◆ Exercise goal ◆
Word for word, write out all of the data below.

◆ Stored data ◆
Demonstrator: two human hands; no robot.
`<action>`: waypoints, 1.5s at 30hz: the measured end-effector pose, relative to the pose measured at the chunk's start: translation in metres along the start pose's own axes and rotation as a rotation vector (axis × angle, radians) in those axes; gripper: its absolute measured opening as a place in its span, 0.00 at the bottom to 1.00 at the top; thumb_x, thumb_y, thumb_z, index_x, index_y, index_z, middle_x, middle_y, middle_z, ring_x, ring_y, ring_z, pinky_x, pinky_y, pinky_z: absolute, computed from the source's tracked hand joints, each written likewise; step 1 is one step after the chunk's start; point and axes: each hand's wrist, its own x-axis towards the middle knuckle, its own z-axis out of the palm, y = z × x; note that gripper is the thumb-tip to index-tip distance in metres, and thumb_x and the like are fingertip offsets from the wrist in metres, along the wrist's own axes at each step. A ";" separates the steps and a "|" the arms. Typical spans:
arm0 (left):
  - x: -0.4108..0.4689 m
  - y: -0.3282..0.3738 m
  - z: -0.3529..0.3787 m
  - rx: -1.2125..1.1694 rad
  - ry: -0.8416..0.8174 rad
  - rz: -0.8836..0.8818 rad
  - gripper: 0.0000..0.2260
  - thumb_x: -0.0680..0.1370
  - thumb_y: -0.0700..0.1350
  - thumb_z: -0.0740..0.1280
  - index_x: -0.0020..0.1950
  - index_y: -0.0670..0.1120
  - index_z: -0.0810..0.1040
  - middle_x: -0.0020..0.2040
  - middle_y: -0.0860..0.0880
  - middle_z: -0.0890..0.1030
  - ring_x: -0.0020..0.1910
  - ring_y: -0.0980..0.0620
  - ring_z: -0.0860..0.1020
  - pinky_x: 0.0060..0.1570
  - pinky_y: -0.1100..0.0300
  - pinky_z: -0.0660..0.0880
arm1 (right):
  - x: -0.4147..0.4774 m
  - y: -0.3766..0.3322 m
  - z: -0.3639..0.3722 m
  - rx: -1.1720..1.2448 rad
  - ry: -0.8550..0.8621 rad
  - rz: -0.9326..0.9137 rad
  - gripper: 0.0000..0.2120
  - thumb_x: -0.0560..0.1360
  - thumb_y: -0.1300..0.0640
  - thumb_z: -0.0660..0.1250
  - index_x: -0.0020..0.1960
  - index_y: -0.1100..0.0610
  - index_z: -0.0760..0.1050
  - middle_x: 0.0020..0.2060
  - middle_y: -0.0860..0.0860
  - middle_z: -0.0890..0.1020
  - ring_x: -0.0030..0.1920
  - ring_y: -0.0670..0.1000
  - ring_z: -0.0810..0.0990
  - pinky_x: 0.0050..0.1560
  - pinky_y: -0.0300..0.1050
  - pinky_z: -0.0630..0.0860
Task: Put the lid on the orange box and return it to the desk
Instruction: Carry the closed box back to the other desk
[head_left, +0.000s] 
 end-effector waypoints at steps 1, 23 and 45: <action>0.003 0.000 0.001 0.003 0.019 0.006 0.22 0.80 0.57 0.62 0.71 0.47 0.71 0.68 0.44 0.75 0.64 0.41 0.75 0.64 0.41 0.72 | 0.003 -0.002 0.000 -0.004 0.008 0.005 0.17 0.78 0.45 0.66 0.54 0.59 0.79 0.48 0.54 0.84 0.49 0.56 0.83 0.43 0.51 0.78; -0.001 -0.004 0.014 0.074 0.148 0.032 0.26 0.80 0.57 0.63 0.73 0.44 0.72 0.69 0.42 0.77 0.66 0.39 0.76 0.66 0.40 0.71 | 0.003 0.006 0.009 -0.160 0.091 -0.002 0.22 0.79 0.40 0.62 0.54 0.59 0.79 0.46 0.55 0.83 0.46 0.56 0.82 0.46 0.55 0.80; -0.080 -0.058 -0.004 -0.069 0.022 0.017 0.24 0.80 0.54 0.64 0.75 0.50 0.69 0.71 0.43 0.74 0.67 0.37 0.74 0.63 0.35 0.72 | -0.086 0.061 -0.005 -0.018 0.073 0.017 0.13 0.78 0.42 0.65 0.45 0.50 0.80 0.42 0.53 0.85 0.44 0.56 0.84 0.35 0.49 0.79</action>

◆ Solution to this task ◆
Demonstrator: two human hands; no robot.
`<action>`: waypoints, 1.5s at 30hz: the measured end-effector pose, relative to the pose measured at the chunk's start: translation in metres along the start pose's own axes and rotation as a rotation vector (axis × angle, radians) in those axes; gripper: its absolute measured opening as a place in its span, 0.00 at the bottom to 1.00 at the top; thumb_x, thumb_y, thumb_z, index_x, index_y, index_z, middle_x, middle_y, middle_z, ring_x, ring_y, ring_z, pinky_x, pinky_y, pinky_z: absolute, computed from the source's tracked hand joints, each written likewise; step 1 is one step after the chunk's start; point and axes: each hand's wrist, its own x-axis towards the middle knuckle, its own z-axis out of the palm, y = z × x; note that gripper is the thumb-tip to index-tip distance in metres, and thumb_x and the like are fingertip offsets from the wrist in metres, along the wrist's own axes at each step. A ";" separates the steps and a "|" the arms. Typical spans:
arm0 (left):
  - x: -0.4108..0.4689 m
  - y: -0.3282..0.3738 m
  - z: -0.3529..0.3787 m
  - rx: -1.2125..1.1694 rad
  - ry: -0.8416..0.8174 rad
  - rz: -0.8836..0.8818 rad
  - gripper: 0.0000..0.2260
  - thumb_x: -0.0680..0.1370
  - thumb_y: -0.0700..0.1350
  - thumb_z: -0.0740..0.1280
  - index_x: -0.0020..0.1950
  - index_y: -0.0670..0.1120
  - index_z: -0.0810..0.1040
  - middle_x: -0.0020..0.2040
  - middle_y: -0.0860..0.0880
  - middle_z: -0.0890..0.1030
  - ring_x: -0.0020..0.1910
  - ring_y: -0.0980..0.0620
  - ring_z: -0.0860..0.1020
  - pinky_x: 0.0060..0.1570
  - pinky_y: -0.1100..0.0300
  - pinky_z: -0.0660..0.0880
arm1 (right):
  - x: -0.4147..0.4774 m
  - y: -0.3766..0.3322 m
  - z: -0.3639..0.3722 m
  - rx: -1.1720..1.2448 rad
  - ry: -0.8550..0.8621 rad
  - rz: -0.9326..0.9137 rad
  - gripper: 0.0000..0.2120
  - thumb_x: -0.0560..0.1360
  - thumb_y: -0.1300..0.0640
  - thumb_z: -0.0660..0.1250
  - index_x: -0.0020..0.1960
  - index_y: -0.1100..0.0610
  - index_z: -0.0760..0.1050
  - middle_x: 0.0020..0.2060
  - middle_y: -0.0860..0.0860
  - middle_z: -0.0890..0.1020
  - ring_x: -0.0030..0.1920
  - ring_y: -0.0670..0.1000
  - ring_z: -0.0810..0.0990
  - pinky_x: 0.0050..0.1560
  - pinky_y: -0.0300..0.1050
  - pinky_z: -0.0630..0.0860
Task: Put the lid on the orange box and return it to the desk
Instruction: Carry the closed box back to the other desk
[head_left, +0.000s] 
 end-effector waypoints at steps 1, 23 and 45: <action>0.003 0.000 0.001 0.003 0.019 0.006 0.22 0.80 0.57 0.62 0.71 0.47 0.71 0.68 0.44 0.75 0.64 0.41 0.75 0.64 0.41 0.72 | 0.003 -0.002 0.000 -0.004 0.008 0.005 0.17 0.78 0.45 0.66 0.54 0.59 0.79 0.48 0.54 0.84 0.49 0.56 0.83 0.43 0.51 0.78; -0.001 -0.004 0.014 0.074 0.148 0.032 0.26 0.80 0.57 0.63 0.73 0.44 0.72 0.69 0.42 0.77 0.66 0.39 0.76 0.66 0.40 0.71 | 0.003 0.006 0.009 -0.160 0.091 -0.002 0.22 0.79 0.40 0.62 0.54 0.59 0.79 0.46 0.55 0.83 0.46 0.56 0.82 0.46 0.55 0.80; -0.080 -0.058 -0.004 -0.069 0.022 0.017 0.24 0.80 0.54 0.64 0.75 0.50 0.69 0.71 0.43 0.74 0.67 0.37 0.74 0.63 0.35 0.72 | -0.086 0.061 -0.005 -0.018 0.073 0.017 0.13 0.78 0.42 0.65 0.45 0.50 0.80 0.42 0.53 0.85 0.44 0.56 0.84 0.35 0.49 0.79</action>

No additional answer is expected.